Objective: Wolf–Hirschhorn syndrome (WHS) (#194190) is a well-defined microdeletion syndrome characterized by typical facial findings, prenatal and postnatal growth retardation, hypotonia, microcephaly, intellectual disability, and seizures. Clinical findings vary depending on the size of the deletion. WHSC1, WHSC2, LETM1, CPLX1, CTBP1, PIGG, and FGFRL1 were responsible for the clinical findings. The objective of this study was to describe the clinical, cytogenetic, and molecular characteristics of patients diagnosed with WHS and to contribute to the existing literature by presenting our data.

Methods: This study retrospectively presents the clinical, cytogenetic, and molecular findings of 18 patients.

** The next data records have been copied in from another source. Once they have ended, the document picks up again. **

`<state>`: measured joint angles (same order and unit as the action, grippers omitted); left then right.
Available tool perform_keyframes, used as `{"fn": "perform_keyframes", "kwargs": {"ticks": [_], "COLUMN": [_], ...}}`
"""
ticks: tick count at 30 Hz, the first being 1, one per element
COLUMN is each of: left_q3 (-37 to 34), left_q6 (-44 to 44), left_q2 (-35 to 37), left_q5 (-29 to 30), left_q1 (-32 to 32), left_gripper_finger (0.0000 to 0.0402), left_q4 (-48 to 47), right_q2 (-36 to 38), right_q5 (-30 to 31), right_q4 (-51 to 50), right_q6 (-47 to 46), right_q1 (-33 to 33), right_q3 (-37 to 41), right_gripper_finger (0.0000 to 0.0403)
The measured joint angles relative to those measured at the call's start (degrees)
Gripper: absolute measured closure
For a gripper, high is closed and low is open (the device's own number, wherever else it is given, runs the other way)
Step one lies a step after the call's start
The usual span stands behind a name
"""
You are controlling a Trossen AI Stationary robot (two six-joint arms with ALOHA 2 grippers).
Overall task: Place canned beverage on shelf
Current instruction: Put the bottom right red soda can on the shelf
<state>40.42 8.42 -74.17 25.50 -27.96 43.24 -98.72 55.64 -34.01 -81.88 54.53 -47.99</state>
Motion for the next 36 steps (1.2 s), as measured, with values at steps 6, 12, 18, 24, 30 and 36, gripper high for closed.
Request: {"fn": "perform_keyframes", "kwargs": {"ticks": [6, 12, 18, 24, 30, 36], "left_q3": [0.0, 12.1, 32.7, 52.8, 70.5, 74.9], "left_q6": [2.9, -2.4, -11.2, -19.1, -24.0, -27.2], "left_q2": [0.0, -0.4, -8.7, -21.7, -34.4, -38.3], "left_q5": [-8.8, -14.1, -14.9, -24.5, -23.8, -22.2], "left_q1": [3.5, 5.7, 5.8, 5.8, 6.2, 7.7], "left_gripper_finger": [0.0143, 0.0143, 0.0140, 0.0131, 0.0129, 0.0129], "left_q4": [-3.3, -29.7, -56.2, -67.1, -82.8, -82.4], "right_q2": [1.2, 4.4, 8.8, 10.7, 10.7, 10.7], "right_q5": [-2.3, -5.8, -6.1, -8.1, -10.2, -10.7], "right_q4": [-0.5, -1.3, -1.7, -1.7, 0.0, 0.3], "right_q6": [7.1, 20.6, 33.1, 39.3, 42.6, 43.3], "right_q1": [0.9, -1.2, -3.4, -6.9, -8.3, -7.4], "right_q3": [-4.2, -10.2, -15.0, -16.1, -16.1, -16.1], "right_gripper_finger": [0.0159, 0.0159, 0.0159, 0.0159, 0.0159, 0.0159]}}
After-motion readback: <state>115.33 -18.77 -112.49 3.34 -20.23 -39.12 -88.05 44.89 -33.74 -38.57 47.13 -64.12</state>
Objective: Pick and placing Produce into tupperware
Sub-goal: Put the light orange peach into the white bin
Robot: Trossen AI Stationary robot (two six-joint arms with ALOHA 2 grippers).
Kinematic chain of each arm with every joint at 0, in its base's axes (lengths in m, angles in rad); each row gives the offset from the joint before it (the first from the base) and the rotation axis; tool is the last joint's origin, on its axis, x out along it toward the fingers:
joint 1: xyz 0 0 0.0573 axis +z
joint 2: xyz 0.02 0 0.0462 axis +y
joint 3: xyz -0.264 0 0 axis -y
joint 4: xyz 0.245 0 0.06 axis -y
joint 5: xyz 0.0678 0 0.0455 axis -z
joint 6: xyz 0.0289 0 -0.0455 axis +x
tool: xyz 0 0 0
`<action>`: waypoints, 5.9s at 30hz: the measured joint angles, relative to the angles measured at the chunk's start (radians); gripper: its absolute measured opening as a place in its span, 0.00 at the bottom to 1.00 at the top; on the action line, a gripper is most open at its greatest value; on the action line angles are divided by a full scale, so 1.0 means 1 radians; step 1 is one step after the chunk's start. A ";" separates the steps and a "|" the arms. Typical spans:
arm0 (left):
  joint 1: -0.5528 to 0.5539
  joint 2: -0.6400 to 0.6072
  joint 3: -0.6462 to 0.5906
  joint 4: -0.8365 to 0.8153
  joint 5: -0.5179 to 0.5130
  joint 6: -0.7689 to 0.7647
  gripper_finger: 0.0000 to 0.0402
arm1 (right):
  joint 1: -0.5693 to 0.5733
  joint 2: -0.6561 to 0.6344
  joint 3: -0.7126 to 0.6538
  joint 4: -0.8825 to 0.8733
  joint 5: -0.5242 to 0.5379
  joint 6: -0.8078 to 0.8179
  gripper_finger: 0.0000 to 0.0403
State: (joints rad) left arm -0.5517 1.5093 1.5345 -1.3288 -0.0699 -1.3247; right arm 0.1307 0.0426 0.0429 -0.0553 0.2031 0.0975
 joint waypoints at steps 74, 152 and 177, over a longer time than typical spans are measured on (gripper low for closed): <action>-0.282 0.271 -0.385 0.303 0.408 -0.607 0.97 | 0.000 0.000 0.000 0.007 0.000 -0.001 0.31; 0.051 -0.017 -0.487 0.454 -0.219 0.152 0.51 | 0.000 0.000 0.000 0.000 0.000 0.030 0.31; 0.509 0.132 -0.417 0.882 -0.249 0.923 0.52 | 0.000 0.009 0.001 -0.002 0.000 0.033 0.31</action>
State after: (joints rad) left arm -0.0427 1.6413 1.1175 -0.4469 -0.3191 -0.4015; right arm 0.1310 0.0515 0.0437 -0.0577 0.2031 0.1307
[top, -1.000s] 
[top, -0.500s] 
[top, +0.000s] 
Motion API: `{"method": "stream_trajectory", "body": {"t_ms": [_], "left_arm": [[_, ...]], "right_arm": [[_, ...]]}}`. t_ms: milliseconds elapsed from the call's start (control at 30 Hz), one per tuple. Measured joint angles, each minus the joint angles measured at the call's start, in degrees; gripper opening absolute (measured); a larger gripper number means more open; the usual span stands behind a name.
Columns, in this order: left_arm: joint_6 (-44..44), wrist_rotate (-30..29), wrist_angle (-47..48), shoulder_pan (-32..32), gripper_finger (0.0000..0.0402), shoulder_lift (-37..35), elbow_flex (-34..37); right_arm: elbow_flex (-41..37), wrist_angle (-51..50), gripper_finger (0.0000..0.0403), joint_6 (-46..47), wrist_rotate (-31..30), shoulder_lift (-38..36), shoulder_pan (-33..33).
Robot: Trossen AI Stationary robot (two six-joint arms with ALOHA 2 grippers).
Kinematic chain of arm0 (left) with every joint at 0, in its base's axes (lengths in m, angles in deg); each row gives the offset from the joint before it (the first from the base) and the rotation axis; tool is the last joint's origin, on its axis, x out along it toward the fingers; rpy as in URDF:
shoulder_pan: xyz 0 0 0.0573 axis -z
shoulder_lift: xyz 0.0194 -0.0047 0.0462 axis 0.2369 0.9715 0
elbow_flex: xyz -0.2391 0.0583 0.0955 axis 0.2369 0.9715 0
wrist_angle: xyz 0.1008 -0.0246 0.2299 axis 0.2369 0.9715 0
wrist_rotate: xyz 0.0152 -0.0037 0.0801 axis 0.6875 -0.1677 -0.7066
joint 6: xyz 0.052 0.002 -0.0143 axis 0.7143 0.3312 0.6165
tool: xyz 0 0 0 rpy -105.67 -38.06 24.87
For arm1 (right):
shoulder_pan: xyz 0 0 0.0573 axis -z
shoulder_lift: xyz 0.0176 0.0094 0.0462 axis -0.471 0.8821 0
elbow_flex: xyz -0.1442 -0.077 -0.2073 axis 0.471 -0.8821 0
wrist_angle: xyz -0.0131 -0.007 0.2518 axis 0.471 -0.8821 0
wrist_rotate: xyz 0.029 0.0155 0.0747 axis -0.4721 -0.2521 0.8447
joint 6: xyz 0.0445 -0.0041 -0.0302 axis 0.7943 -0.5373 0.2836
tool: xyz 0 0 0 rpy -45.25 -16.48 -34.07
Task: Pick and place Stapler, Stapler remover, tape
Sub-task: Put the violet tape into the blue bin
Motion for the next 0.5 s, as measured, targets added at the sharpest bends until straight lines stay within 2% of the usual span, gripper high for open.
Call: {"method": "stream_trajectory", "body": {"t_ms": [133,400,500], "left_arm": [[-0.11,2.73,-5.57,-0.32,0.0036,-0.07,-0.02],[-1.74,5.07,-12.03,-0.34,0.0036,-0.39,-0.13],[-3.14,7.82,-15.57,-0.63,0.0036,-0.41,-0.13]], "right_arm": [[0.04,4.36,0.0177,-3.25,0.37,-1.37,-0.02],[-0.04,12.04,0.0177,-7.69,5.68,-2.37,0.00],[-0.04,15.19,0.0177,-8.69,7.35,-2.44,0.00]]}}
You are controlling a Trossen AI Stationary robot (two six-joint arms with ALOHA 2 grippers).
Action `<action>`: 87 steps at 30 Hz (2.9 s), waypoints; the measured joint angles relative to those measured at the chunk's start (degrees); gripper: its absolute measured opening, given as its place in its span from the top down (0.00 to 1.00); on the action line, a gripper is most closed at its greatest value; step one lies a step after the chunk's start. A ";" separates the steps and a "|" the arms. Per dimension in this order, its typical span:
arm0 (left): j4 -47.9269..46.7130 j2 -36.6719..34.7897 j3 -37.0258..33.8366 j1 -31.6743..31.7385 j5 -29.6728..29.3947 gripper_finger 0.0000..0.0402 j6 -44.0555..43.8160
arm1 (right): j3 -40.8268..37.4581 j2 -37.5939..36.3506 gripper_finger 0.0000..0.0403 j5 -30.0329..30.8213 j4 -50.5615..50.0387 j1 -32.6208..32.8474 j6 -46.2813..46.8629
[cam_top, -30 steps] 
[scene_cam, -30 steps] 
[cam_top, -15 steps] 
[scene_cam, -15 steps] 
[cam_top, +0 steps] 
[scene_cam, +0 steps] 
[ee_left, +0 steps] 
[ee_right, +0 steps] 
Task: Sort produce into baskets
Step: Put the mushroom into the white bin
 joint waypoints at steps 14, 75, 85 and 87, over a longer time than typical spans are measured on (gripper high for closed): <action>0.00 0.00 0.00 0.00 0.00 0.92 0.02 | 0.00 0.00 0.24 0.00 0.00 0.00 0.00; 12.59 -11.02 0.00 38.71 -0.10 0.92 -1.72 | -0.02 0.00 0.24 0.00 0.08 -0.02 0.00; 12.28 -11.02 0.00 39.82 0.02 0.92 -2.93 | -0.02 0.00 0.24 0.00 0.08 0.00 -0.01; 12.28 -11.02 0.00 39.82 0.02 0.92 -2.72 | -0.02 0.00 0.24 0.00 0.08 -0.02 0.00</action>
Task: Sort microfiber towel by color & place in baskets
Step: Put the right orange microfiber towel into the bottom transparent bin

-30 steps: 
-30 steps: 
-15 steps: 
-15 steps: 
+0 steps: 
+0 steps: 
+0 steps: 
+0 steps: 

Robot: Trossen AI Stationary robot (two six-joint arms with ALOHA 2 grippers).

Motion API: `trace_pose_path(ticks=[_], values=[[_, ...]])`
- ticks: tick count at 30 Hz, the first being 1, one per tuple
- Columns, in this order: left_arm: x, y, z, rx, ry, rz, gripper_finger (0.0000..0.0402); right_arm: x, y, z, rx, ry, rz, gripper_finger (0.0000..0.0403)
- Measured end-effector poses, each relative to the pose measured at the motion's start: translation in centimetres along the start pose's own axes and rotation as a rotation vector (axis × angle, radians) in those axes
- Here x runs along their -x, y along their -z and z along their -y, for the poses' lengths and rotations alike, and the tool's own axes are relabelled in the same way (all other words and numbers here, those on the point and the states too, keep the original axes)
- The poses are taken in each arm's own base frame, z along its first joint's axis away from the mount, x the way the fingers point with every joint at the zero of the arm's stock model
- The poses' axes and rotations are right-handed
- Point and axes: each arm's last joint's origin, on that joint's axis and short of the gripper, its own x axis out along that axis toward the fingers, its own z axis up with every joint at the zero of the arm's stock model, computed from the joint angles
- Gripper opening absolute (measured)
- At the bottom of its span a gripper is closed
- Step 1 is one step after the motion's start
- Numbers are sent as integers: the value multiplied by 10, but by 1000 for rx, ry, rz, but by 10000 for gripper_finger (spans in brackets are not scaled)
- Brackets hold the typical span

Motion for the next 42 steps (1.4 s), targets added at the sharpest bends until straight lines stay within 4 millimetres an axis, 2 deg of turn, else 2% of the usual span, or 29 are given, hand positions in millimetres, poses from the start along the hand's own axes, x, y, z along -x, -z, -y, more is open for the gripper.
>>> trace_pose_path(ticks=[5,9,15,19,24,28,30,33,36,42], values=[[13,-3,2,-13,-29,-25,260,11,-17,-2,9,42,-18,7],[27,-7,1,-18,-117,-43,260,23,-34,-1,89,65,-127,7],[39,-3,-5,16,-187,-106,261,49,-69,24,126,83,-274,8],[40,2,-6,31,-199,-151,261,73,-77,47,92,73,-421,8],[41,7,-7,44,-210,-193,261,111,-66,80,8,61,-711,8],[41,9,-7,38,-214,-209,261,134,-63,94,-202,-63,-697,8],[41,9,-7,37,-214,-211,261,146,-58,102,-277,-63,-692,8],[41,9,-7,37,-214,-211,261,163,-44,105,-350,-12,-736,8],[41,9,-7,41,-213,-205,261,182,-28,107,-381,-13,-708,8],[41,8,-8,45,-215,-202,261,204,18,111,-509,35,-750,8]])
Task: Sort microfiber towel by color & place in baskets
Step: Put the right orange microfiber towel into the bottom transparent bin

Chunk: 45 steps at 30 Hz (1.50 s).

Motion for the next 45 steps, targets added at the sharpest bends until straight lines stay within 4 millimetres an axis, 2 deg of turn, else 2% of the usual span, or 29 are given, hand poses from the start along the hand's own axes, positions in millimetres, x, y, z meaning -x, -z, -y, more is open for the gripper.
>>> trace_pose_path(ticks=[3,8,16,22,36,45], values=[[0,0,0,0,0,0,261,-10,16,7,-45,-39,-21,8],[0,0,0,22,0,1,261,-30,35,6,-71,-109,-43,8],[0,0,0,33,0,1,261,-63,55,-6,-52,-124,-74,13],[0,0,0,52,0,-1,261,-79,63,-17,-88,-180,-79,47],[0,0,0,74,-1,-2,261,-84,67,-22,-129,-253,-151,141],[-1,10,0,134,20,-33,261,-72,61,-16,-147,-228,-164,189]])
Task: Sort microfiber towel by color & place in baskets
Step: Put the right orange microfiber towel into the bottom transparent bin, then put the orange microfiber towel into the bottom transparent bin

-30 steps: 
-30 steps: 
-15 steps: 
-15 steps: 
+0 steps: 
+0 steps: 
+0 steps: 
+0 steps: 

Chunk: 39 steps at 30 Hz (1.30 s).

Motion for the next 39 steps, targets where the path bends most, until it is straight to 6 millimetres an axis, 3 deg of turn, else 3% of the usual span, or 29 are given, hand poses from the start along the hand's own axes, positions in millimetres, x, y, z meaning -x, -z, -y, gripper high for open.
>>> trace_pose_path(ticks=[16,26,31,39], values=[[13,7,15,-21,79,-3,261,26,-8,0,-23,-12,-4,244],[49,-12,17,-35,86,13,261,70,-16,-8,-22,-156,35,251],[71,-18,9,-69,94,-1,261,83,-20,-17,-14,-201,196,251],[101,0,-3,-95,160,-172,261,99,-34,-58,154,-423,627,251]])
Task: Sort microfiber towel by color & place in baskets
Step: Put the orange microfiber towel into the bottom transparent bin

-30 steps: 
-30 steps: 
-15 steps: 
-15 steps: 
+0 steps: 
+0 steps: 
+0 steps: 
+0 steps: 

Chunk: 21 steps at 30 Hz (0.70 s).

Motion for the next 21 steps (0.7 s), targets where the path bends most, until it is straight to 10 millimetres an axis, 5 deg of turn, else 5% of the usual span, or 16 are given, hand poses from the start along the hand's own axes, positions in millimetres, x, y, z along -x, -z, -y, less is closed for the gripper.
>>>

Results: All the patients had typical facial findings, growth retardation, microcephaly, hypotonia, and intellectual disability. Seizures were present in all patients, except for two. Moreover, 16 patients had thin corpus callosum on cranial magnetic resonance imaging. The diagnosis was confirmed by chromosomal analysis, fluorescence in situ hybridization, and microarray analysis.

Conclusion: Confirmation of the diagnosis is important for increasing clinical awareness, appropriate follow-up, of patients and genetic counseling.